> **SUPPLIED RECORDS**

———

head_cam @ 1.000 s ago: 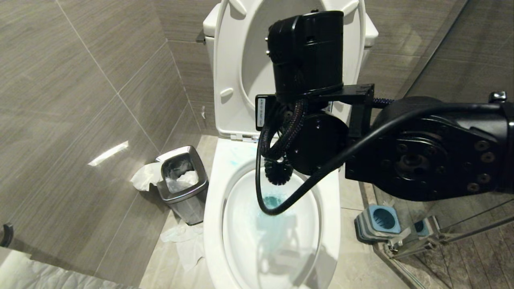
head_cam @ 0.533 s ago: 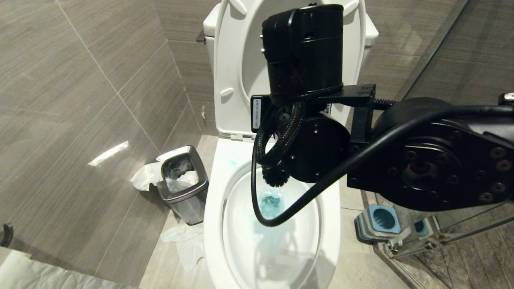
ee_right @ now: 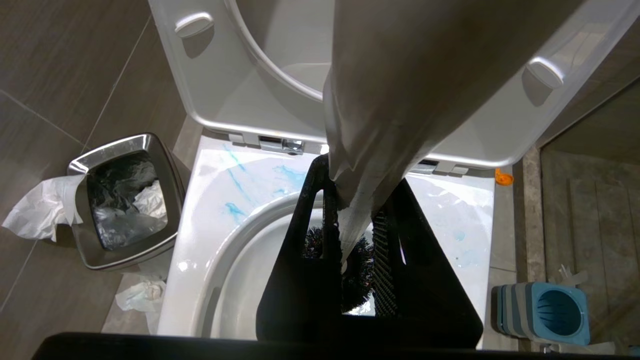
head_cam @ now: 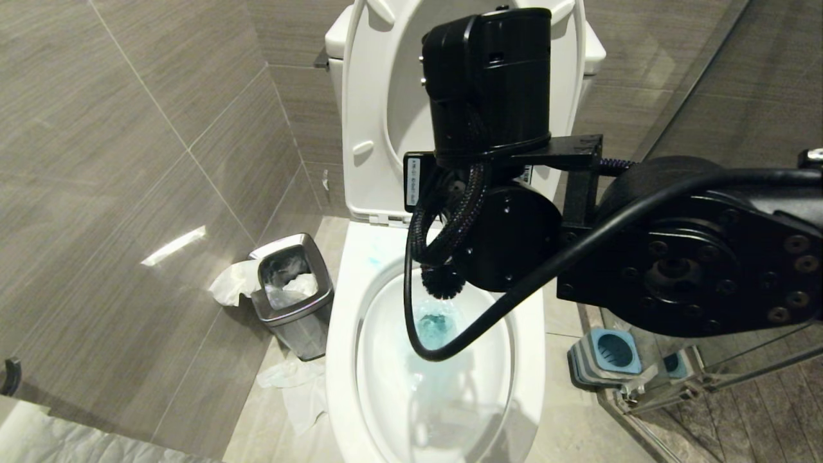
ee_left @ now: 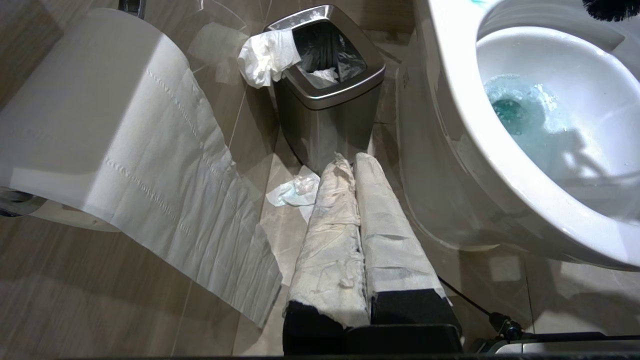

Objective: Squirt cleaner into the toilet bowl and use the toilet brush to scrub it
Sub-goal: Scrub the toilet bowl

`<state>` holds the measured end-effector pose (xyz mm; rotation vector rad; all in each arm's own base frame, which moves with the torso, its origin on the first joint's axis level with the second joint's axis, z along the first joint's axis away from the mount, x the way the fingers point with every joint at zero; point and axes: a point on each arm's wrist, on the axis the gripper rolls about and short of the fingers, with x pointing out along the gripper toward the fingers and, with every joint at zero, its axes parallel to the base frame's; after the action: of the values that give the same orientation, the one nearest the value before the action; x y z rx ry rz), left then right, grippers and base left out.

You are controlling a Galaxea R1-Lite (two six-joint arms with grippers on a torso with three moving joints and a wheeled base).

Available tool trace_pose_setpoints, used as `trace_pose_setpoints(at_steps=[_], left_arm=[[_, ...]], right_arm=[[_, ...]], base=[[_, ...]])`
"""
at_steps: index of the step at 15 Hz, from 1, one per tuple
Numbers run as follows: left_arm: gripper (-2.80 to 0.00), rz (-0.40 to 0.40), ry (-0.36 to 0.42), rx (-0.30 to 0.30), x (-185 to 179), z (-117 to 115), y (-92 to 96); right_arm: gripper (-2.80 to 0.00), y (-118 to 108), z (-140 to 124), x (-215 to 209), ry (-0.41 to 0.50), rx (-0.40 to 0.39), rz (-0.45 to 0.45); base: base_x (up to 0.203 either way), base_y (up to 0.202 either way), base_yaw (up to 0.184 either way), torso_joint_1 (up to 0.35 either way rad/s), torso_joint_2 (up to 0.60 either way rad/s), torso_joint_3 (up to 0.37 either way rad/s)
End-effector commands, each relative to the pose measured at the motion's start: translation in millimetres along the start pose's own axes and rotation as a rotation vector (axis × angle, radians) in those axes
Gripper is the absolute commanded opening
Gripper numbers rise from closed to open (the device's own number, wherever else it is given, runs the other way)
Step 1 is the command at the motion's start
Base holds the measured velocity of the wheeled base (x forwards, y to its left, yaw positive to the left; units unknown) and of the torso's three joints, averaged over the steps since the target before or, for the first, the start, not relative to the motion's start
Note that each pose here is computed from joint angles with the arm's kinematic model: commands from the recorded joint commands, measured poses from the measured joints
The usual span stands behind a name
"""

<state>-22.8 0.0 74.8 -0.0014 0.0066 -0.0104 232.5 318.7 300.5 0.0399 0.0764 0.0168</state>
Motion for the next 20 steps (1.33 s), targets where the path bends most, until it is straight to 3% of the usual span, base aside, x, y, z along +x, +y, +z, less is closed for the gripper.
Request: trace_pose_setpoints(at_steps=[1,20], left_arm=[[-2.80,0.000,0.004,0.000,0,0,0.0],[-2.80,0.000,0.003,0.000,0,0,0.0]], right_arm=[[-2.80,0,0,0,-0.001,0.000,-0.007],[-2.80,12,-16,-16,0.029,-0.050,0.043]], base=[[0.000,0.000,0.000,0.000,0.00,0.000],[0.000,0.000,0.000,0.000,0.00,0.000]])
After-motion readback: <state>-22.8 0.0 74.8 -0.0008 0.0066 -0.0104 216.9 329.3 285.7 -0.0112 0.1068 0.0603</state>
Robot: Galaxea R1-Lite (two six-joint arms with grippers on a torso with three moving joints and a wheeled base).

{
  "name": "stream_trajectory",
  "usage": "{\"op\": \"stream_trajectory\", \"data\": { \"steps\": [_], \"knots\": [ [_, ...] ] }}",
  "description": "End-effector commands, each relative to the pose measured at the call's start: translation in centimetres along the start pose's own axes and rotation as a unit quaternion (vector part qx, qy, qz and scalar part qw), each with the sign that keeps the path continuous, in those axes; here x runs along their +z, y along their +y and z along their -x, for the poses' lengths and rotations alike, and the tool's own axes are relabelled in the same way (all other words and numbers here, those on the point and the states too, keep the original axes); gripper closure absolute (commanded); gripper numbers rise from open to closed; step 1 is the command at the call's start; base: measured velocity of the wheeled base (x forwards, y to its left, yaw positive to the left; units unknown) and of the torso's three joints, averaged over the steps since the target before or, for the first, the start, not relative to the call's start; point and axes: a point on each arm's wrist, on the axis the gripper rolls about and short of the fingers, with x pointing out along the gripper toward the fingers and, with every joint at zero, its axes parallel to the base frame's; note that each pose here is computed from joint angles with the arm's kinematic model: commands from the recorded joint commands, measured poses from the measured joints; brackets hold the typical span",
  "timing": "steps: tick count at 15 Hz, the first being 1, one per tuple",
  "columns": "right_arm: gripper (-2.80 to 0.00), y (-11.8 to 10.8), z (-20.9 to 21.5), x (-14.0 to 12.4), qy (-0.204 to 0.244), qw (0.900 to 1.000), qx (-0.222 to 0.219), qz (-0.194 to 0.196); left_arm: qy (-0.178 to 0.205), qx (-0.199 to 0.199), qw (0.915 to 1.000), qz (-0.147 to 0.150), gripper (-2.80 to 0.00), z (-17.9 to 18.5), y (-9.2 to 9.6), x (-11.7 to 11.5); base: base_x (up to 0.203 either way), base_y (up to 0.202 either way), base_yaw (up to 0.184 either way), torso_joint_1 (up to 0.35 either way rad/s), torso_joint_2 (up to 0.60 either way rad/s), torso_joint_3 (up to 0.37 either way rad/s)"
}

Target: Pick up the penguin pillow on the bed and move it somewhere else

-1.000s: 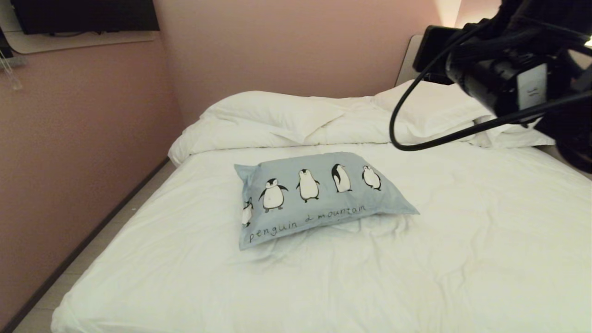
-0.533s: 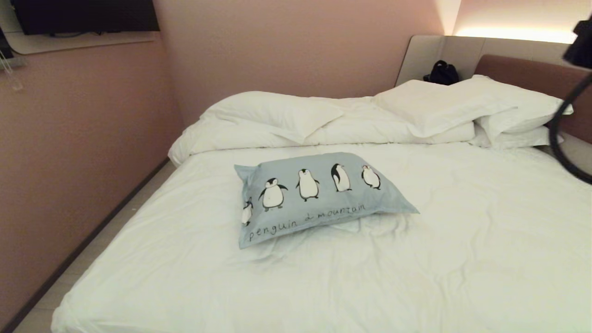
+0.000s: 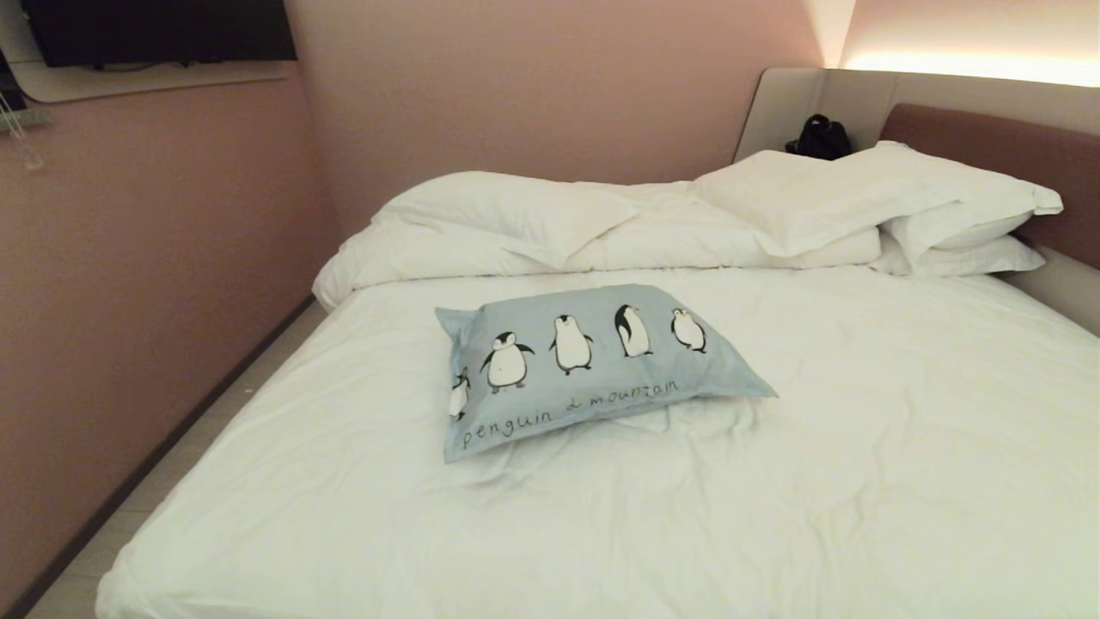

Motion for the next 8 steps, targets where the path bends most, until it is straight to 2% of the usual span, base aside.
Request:
{"op": "stream_trajectory", "data": {
  "steps": [1,5,8],
  "knots": [
    [0.0,-3.7,3.3,-0.6,-0.031,0.998,-0.053,-0.006,0.0,0.0,1.0,0.0,0.0,0.0,0.0,0.0,0.0,0.0,0.0,0.0,0.0,0.0],
    [0.0,-5.6,5.7,-1.3,-0.057,0.987,-0.153,0.0,0.0,0.0,1.0,0.0,0.0,0.0,0.0,0.0,0.0,0.0,0.0,0.0,0.0,0.0],
    [0.0,-6.8,8.0,-1.3,-0.088,0.977,-0.194,0.003,0.0,0.0,1.0,0.0,0.0,0.0,0.0,0.0,0.0,0.0,0.0,0.0,0.0,0.0]
  ]
}}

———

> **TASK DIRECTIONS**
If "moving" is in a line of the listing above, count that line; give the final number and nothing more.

> **RESULT FOR THIS EXERCISE**
2